Multifamily landlords are feeling the burn of unfavorable perceptions of their industry.

Affordable and market-rate apartment CEOs speaking at the Bisnow Multifamily Annual Conference this week in Los Angeles agreed that their industry had an image problem.

“We have to change the perceptions of the industry,” Avanath Capital CEO Daryl Carter said. Avanath owns and operates about 16,000 apartments across 14 states. More than 80% of their units are affordable in the traditional sense, including tax-credit or Section 8 properties.

Carter said the AMI in the markets where his company is increased by around 12%, but he didn’t think that he would be increasing rents that much, even though that measure dictates how much rents at his largely subsidized affordable apartments can go up.

“We have to think about the fact that we could do a 15 or 20% increase doesn’t mean that it’s responsible to do that,” Carter said.

The pandemic brought a roughly two-year streak of runaway rent growth that now seems to be coming to a definitive halt. Stories of how well large multifamily owners did financially during the pandemic were a stark contrast to the tales of families with mounting rent debt.

“I think landlords, unfortunately, have become pariahs,” TruAmerica Multifamily CEO Bob Hart said. “And now, we’ve got to figure out how to turn that around.”

Langdon Park Capital CEO Malcolm Johnson, however, had a different perspective, saying that, over the last two years, “I’ve been met with more optimism and interest from great talent in joining a company like ours.”

Langdon Park Capital’s focus is on naturally occurring affordable housing in higher-cost areas like Los Angeles and Washington D.C., attempting to fill in the so-called missing middle housing for those who make too much to qualify for low-income housing but who are still renters by necessity because of the high cost of housing.

“I think today’s worker wants to have some sort of passion about what it is they do and what it is we do presents that opportunity,” Johnson said.

The public’s negative views on apartment landlords are more than just words.

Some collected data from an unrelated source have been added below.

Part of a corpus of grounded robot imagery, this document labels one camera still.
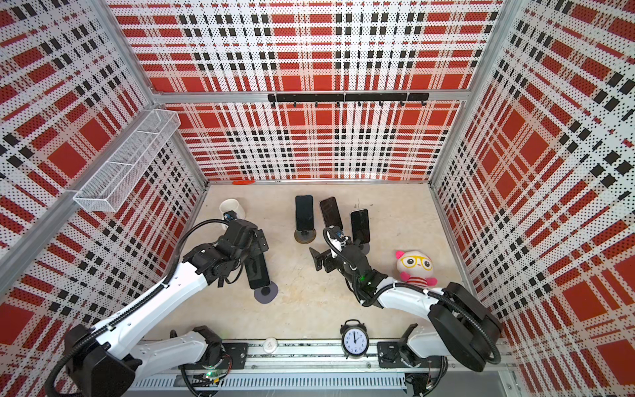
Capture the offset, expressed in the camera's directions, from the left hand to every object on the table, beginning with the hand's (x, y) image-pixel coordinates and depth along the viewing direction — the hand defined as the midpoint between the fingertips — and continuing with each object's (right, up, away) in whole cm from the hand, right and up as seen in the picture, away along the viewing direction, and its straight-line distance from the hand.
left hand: (255, 241), depth 80 cm
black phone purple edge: (+25, +9, +15) cm, 30 cm away
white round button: (+6, -31, -5) cm, 33 cm away
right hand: (+23, -1, +3) cm, 23 cm away
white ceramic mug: (-16, +12, +22) cm, 30 cm away
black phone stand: (+36, +4, +10) cm, 38 cm away
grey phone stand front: (+2, -20, +6) cm, 21 cm away
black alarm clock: (+33, -30, -5) cm, 44 cm away
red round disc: (-22, +24, +47) cm, 57 cm away
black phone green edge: (+15, +9, +14) cm, 22 cm away
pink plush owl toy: (+55, -11, +6) cm, 57 cm away
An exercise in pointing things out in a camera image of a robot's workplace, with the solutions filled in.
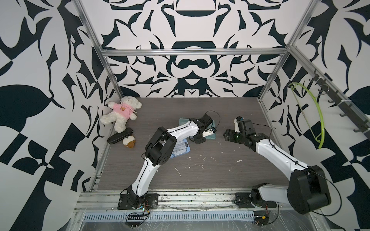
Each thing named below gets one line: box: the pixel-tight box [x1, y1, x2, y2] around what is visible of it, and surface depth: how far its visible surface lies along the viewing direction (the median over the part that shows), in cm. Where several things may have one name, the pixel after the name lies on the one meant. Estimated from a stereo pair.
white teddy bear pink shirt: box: [100, 96, 143, 133], surface depth 103 cm
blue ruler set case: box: [170, 138, 191, 159], surface depth 93 cm
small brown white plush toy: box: [122, 135, 136, 149], surface depth 95 cm
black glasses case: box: [106, 127, 134, 145], surface depth 97 cm
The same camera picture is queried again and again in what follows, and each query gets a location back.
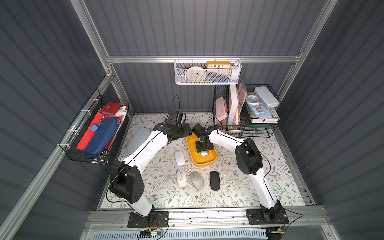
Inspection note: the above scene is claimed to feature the yellow storage box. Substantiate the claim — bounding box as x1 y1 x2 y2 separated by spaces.
186 134 218 168

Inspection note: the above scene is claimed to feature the black mouse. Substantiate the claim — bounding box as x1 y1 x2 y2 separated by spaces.
210 171 221 191

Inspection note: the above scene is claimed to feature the grey mouse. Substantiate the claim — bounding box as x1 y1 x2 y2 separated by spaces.
189 171 205 191

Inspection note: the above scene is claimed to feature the small white mouse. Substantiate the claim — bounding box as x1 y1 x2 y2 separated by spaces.
176 170 188 188

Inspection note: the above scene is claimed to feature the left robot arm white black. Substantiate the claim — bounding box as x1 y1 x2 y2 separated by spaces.
109 110 192 218

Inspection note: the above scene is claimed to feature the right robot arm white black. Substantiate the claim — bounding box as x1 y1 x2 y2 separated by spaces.
192 124 284 223

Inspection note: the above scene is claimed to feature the white upright box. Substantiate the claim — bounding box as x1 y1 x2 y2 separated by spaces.
228 85 239 125

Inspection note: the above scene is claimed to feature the pink pencil case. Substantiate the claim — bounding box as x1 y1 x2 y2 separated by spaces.
215 97 228 121

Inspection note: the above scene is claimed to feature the light blue pencil case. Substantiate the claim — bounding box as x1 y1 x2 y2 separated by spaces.
126 127 151 153

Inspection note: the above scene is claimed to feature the white tape roll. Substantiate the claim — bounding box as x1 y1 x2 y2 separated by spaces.
186 67 206 82

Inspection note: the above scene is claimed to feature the white mesh hanging basket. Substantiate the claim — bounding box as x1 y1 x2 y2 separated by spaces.
174 57 242 85

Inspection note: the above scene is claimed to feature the pink upright folder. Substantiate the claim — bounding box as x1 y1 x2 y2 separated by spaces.
237 79 247 114

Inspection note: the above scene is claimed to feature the blue packaged tape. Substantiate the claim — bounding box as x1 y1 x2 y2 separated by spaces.
246 94 272 118

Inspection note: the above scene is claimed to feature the yellow clock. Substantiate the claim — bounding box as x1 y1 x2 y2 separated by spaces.
207 61 232 70

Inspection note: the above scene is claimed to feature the red folder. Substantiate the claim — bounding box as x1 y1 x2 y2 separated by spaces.
76 102 123 151

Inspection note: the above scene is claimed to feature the blue pouch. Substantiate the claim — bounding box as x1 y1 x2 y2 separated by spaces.
84 117 120 159

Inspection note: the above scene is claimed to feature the white case on organizer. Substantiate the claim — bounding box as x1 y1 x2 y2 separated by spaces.
254 86 280 108

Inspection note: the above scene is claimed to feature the black wire desk organizer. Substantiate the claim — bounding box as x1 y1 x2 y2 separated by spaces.
212 84 280 139

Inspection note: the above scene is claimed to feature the aluminium front rail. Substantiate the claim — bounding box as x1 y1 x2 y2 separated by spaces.
85 206 331 231

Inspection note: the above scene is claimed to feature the black wire wall basket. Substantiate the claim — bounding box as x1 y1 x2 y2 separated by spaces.
59 90 129 165

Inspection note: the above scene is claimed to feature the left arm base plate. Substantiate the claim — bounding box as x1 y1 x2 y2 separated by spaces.
127 211 169 229

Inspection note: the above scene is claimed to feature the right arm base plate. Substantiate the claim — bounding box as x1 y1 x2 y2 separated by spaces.
246 209 290 226

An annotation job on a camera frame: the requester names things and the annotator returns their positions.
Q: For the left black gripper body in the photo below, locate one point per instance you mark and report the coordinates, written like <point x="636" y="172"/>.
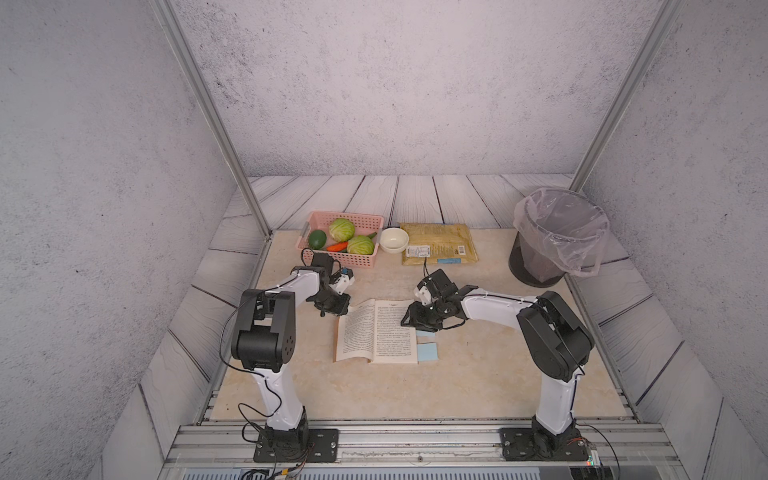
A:
<point x="332" y="302"/>

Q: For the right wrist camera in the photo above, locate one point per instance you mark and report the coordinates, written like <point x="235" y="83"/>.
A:
<point x="434" y="287"/>

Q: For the lower blue sticky note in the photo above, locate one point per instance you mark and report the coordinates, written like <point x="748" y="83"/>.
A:
<point x="427" y="352"/>

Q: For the green cabbage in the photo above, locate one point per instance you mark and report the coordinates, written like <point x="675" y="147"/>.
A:
<point x="341" y="230"/>
<point x="360" y="245"/>

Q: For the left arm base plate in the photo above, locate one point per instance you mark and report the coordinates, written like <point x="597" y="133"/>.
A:
<point x="297" y="445"/>

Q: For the yellow grain bag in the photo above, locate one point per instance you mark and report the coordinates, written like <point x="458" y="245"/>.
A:
<point x="438" y="244"/>

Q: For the left aluminium frame post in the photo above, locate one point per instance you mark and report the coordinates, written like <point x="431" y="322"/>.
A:
<point x="182" y="51"/>

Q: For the right aluminium frame post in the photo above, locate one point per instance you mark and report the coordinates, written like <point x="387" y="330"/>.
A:
<point x="649" y="48"/>

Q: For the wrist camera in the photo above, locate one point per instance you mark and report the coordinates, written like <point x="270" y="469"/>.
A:
<point x="341" y="280"/>
<point x="434" y="287"/>

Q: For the dark green avocado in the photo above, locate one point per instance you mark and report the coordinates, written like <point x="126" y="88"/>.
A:
<point x="317" y="239"/>

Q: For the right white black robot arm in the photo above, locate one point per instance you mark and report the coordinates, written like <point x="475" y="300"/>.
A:
<point x="559" y="345"/>

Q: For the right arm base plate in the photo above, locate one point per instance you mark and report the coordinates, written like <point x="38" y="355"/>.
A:
<point x="528" y="444"/>

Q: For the brown black paperback book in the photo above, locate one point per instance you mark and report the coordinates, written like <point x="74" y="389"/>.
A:
<point x="372" y="331"/>

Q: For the black trash bin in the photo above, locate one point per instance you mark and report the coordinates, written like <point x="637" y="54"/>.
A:
<point x="531" y="267"/>

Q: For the white ceramic bowl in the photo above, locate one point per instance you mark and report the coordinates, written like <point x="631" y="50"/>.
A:
<point x="394" y="240"/>

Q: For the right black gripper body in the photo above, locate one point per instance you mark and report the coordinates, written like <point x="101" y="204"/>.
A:
<point x="426" y="317"/>

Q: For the back green cabbage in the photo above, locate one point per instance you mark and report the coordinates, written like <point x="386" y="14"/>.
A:
<point x="341" y="230"/>

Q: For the red chili pepper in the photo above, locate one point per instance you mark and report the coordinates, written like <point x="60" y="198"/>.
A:
<point x="338" y="247"/>

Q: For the pink plastic basket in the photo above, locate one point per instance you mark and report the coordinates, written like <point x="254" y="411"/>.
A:
<point x="366" y="224"/>

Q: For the front green cabbage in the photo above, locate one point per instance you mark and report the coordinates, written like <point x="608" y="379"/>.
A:
<point x="360" y="245"/>

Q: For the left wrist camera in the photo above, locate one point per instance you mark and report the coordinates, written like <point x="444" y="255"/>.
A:
<point x="341" y="280"/>

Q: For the aluminium frame post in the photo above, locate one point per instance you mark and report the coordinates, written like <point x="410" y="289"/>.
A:
<point x="182" y="51"/>
<point x="649" y="48"/>

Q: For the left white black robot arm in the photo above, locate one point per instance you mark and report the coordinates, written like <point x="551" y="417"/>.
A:
<point x="264" y="339"/>

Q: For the aluminium mounting rail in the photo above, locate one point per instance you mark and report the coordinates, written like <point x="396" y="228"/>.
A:
<point x="622" y="445"/>

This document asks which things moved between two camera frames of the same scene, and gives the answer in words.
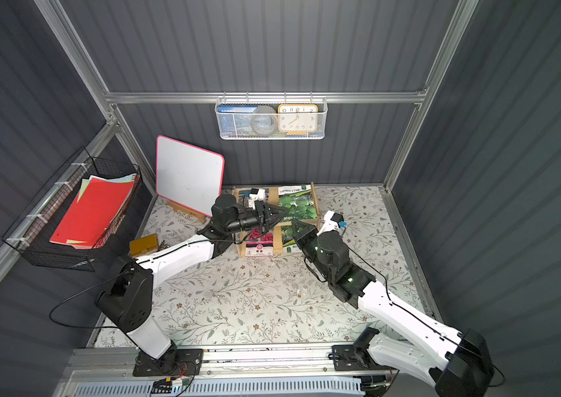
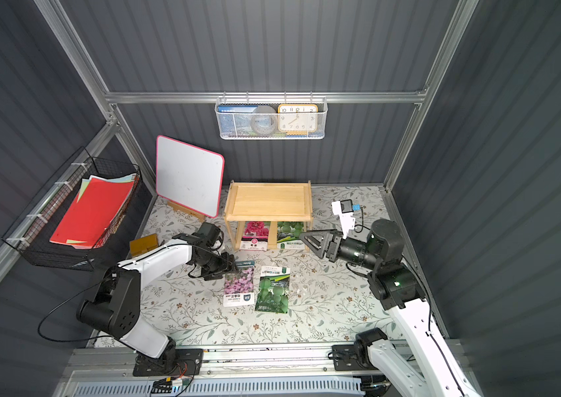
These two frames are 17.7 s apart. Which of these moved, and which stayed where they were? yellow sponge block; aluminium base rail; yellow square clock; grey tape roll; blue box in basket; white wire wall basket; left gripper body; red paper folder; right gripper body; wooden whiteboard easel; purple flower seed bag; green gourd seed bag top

Carter noted that these negative sentiments have undoubtedly fueled legislation in the Los Angeles area, like Measure ULA, and nationally, as rent cap laws have made a strong showing in markets where they were on the ballot, NBC News reported.

Some panelists acknowledged local legislation was a direct response to that anti-landlord sentiment, one that could have an impact on a big part of their business.

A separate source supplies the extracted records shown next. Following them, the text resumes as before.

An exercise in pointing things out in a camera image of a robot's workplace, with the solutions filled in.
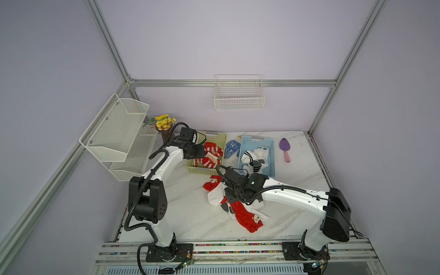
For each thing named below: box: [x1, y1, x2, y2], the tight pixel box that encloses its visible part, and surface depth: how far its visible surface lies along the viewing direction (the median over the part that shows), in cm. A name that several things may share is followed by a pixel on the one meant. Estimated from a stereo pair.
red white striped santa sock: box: [201, 142, 225, 170], surface depth 105 cm
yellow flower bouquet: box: [142, 114, 178, 131], surface depth 95 cm
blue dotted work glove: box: [224, 139, 241, 159], surface depth 113 cm
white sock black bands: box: [241, 150, 263, 173], surface depth 103 cm
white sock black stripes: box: [248, 199, 271, 220], surface depth 86 cm
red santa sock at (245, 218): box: [230, 201, 264, 234], surface depth 83 cm
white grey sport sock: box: [252, 146, 270, 163], surface depth 110 cm
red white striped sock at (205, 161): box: [194, 156, 211, 169], surface depth 103 cm
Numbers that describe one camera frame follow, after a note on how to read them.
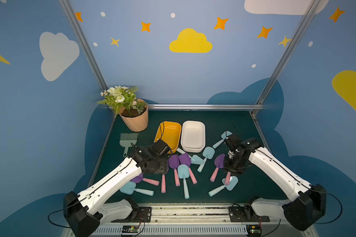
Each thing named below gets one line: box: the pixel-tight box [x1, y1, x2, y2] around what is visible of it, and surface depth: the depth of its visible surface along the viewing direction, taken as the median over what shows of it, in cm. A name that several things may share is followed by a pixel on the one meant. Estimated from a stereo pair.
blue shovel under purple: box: [176, 147, 205, 165], surface depth 96 cm
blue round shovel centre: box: [177, 164, 190, 199], surface depth 90 cm
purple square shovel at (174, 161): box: [168, 154, 181, 187], surface depth 94 cm
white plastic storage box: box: [180, 120, 206, 154], surface depth 108 cm
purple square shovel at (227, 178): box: [224, 171, 231, 186], surface depth 85 cm
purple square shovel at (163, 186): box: [161, 173, 167, 194], surface depth 84 cm
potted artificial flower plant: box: [96, 85, 149, 133], surface depth 93 cm
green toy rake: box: [119, 132, 139, 158], surface depth 106 cm
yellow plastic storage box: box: [153, 120, 182, 155], surface depth 107 cm
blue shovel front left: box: [119, 181, 155, 197], surface depth 83 cm
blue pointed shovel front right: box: [208, 175, 239, 198], surface depth 85 cm
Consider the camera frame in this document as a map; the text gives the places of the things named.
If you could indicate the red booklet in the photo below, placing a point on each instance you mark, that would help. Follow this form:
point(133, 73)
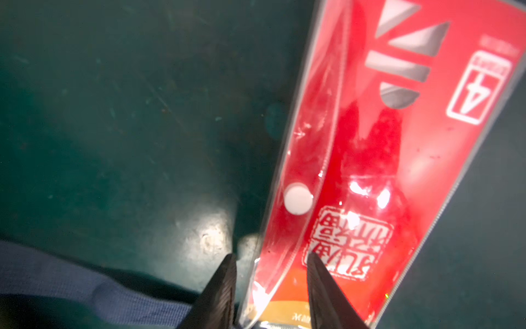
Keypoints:
point(394, 100)

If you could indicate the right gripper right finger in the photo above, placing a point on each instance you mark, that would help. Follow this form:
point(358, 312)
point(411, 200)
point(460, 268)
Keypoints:
point(329, 307)

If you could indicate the navy blue backpack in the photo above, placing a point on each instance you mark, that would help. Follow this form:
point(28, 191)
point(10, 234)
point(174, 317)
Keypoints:
point(29, 272)

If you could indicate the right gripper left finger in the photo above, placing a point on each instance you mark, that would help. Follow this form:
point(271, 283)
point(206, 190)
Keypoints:
point(215, 307)

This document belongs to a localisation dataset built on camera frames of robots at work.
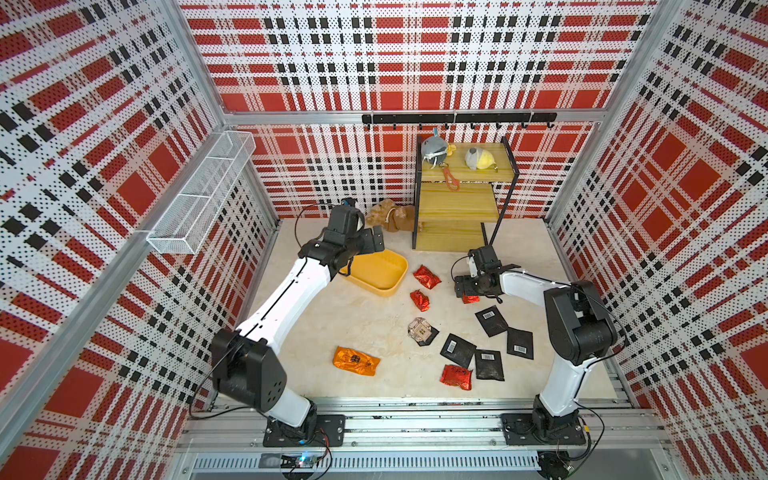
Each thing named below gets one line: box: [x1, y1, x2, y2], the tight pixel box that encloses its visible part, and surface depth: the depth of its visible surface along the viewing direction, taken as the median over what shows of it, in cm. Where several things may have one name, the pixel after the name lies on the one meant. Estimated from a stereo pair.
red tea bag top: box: [413, 264, 442, 290], surface depth 103 cm
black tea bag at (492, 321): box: [474, 305, 509, 337], surface depth 95 cm
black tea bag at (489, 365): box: [475, 349, 505, 381], surface depth 86 cm
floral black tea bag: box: [407, 317, 440, 347], surface depth 92 cm
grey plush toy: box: [421, 128, 449, 169], surface depth 88 cm
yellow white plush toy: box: [464, 147, 498, 172], surface depth 87 cm
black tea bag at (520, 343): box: [507, 327, 534, 360], surface depth 90 cm
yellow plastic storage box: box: [339, 249, 409, 297], surface depth 106 cm
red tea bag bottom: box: [440, 364, 473, 391], surface depth 81 cm
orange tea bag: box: [333, 346, 380, 376], surface depth 86 cm
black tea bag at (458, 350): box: [440, 333, 477, 368], surface depth 88 cm
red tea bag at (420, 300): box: [410, 289, 430, 312], surface depth 96 cm
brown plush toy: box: [365, 198, 415, 232], surface depth 113 cm

“It’s going to affect buying and selling patterns in Los Angeles,” Hart said of Measure ULA. It would likely, in the near term, be good for brokers, as some sellers push up their timelines to sell buildings before the tax goes into effect, said Hart, whose firm has over $10B in assets under management.

Panelists also discussed changes to the market that have come from rising interest rates, namely the return of negative leverage, or the phenomenon of interest rates on a property’s mortgage being higher than the property’s return rates.

“The reality is, we’ve had a universe where we’ve done lots of business at higher interest rates and at negative leverage,” Carter said. “I think, to me, what stands out in the housing business is that we have an undersupply of housing that is chronic, and the fundamental demand drivers are very, very strong.”

Hart said that prior to the Great Recession in 2008, doing deals with negative leverage was not uncommon. Hart said it remained to be seen whether that will once again become normalized and people will find a way to do deals again in similar circumstances.

“We’re going to be banking on growth,” Hart said. “That’s what’s driving the durability of this business, and you’re going to suffer in the short term from less cash flow. Whether the investor wants to take that ride, time will tell.”

BRIDGE Housing CEO Ken Lombard said that he fully expects people with well-capitalized projects to continue to wait for conditions to improve, knowing that the cyclical nature of the business means that conditions will, eventually, improve.

“If you’ve been around the block, you’ve seen numerous cycles similar to the one we’re in now,” Lombard said. Lombard is at the helm of one of California’s largest affordable housing developers with a $3B portfolio and 14,000 units under management.